# Neural networks from scratch

## Introduction

I have used a handful of machine learning models in the past. These include simple linear regression models, support vector machines (SVMs) and neural networks. While working on different projects I was mostly concerned in solving a specific application problem and did not worry about the inner workings of the models I was using. I have delved into more details of SVM during my final undergraduate project but did not have the time to do the same for neural networks.

After reading and learning about it in more detail it has come the time for me to share it. In this post I will give some brief introduction to neural nets and derive some of the maths behind a simple architecture as well as its implementation using only Numpy. I have based most of this post on Stanford’s CS231 notes which I found very useful for beginners. Some of the math derived here was not available there so it might be useful for a more interested reader.

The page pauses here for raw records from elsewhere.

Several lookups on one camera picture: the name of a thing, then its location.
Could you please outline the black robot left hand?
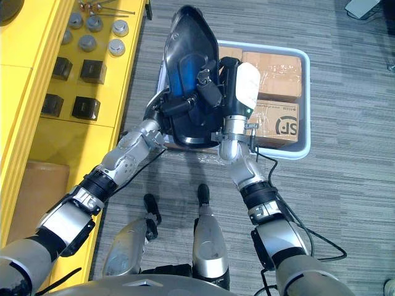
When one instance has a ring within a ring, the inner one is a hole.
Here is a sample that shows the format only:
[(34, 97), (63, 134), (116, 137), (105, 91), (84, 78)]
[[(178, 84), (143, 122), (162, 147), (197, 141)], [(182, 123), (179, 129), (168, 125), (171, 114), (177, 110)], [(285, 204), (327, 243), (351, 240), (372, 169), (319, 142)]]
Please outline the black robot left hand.
[(147, 104), (144, 113), (145, 120), (155, 120), (160, 125), (166, 118), (183, 115), (192, 111), (199, 102), (208, 108), (216, 108), (222, 101), (219, 88), (209, 82), (205, 85), (197, 84), (196, 90), (185, 96), (174, 96), (170, 87), (159, 91)]

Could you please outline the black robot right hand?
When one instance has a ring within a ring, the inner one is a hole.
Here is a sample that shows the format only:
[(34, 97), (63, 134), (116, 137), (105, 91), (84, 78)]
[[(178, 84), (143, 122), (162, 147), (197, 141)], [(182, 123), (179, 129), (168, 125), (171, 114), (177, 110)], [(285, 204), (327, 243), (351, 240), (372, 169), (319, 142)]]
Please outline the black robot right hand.
[(213, 62), (206, 64), (197, 74), (196, 84), (213, 82), (222, 93), (219, 109), (223, 117), (240, 115), (250, 118), (259, 94), (260, 73), (249, 62), (241, 62), (234, 57), (223, 57), (212, 68)]

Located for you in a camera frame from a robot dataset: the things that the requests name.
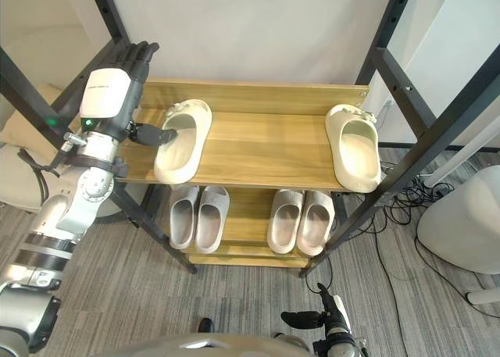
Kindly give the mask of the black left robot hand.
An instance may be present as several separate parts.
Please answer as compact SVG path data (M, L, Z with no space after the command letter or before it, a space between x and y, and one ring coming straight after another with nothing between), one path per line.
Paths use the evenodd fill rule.
M80 104L83 131L104 134L119 143L128 138L152 147L176 140L177 131L173 128L160 129L133 121L150 62L158 50L156 42L129 44L104 66L91 72Z

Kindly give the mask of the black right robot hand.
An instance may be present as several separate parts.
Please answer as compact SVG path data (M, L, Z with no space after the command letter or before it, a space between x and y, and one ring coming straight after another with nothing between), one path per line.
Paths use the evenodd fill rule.
M326 335L329 335L333 329L340 329L346 333L350 333L351 328L340 307L337 305L334 296L330 295L323 284L318 283L317 285L320 289L319 295L324 307L322 313L316 311L282 312L280 314L281 319L288 326L299 330L325 327Z

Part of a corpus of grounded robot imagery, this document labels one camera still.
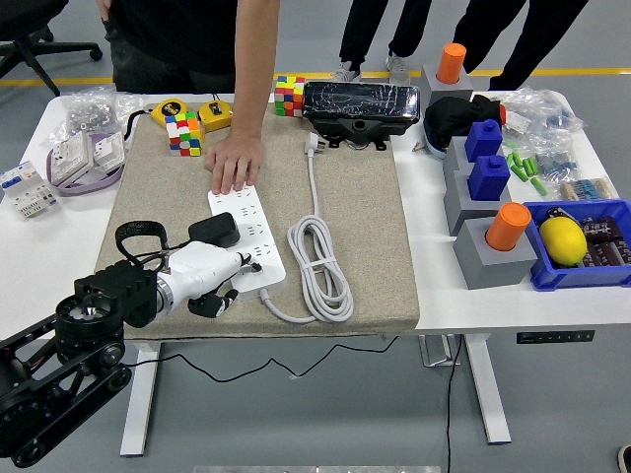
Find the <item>blue plastic tray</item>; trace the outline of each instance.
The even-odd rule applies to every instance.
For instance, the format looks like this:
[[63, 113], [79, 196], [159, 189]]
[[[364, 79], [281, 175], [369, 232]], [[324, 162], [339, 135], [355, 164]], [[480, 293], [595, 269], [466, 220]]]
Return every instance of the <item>blue plastic tray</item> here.
[[597, 286], [631, 287], [631, 265], [599, 266], [594, 268], [557, 269], [541, 240], [537, 226], [547, 218], [547, 211], [552, 207], [561, 207], [575, 219], [581, 221], [587, 217], [613, 217], [622, 236], [631, 243], [631, 204], [622, 199], [581, 200], [561, 202], [526, 202], [532, 213], [532, 222], [526, 228], [526, 234], [538, 259], [530, 269], [531, 282], [537, 291], [555, 291], [561, 288], [590, 288]]

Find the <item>person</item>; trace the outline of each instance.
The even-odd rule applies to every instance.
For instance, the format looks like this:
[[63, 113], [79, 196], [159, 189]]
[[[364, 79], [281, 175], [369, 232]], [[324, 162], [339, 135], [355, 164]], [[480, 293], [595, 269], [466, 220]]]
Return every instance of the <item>person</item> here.
[[113, 81], [136, 94], [234, 92], [227, 138], [205, 167], [215, 194], [253, 185], [274, 73], [280, 0], [95, 0]]
[[[526, 0], [470, 0], [456, 25], [454, 42], [466, 48], [464, 70], [480, 65], [500, 33], [520, 12]], [[588, 0], [529, 0], [526, 22], [504, 70], [492, 77], [490, 91], [514, 91], [557, 45]]]
[[[432, 0], [405, 0], [396, 32], [389, 43], [386, 69], [391, 84], [410, 84], [410, 72], [403, 58], [411, 56], [423, 37]], [[361, 64], [386, 11], [387, 0], [353, 0], [339, 51], [340, 66], [331, 74], [337, 82], [351, 82], [361, 74]]]

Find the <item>yellow tape measure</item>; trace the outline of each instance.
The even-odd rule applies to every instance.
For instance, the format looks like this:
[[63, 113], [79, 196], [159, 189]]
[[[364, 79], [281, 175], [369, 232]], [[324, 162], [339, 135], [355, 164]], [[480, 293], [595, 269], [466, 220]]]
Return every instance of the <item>yellow tape measure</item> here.
[[166, 99], [165, 101], [161, 101], [156, 107], [151, 111], [151, 116], [160, 123], [162, 126], [166, 127], [165, 117], [169, 115], [177, 115], [178, 113], [186, 113], [188, 108], [186, 103], [179, 99]]
[[206, 132], [230, 126], [233, 122], [233, 108], [226, 101], [210, 101], [199, 108], [199, 119]]

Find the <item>lemon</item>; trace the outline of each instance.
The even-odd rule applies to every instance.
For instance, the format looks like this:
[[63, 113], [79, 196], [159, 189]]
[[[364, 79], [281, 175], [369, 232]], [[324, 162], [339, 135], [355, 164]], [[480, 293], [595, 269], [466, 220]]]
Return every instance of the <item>lemon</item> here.
[[588, 243], [581, 227], [567, 217], [554, 217], [539, 227], [550, 259], [564, 266], [574, 266], [585, 257]]

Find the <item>yellow floor line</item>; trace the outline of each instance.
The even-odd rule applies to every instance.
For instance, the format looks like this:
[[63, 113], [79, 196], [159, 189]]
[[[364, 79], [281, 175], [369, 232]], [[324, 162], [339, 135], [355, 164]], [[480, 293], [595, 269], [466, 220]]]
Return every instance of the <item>yellow floor line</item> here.
[[[478, 69], [471, 72], [473, 77], [492, 77], [502, 72], [501, 69]], [[420, 77], [421, 71], [410, 71], [412, 77]], [[631, 75], [631, 67], [595, 67], [595, 68], [566, 68], [566, 69], [535, 69], [533, 76], [622, 76]], [[300, 76], [306, 79], [328, 79], [330, 72], [287, 72], [274, 74], [278, 76]], [[384, 79], [388, 77], [386, 71], [362, 72], [364, 79]], [[53, 79], [57, 86], [93, 86], [111, 84], [111, 77], [72, 77]], [[41, 79], [0, 79], [0, 87], [40, 87]]]

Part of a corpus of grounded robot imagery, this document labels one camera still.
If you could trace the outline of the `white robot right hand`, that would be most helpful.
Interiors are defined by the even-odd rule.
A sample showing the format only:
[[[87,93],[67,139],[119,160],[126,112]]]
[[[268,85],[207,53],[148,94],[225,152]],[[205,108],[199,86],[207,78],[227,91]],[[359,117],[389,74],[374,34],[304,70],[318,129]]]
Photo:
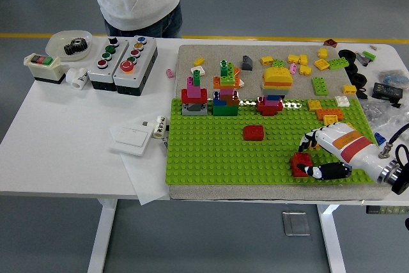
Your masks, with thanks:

Neural networks are organized in layers, each consisting of many units. These units are responsible for crunching the data. Each unit can receive many inputs but has a single output that can be connected to many more units in the following layer. In this study we will address a fully-connected structucture, meaning that every unit in a single layer receives input from all the units from the previous layer. To compute its output, each unit perform a weighted sum of its inputs and a bias term, then apply an activation funcion, in general non-linear, to the calculated sum. The model parameters consists of the connection weights between the units and their bias terms.

## Defining the model

To simplify our study we are going to use a two layer network architecture (the input layer is not counted). The input layer $x$ has $N_x$ units, the hidden layer $h$ has $N_h$ and the output layer $y$ has $N_y$ units.

We could specify this architecture to perform multi-class classification, so the output layer would give the probability the sample belongs to each of the available classes. In this case we use $N_y$ as the number of classes and to enforce a probabilistic output we use an activation function called **softmax** on the output layer, which also guarantess that the sum of the classes probabilities sums to 1.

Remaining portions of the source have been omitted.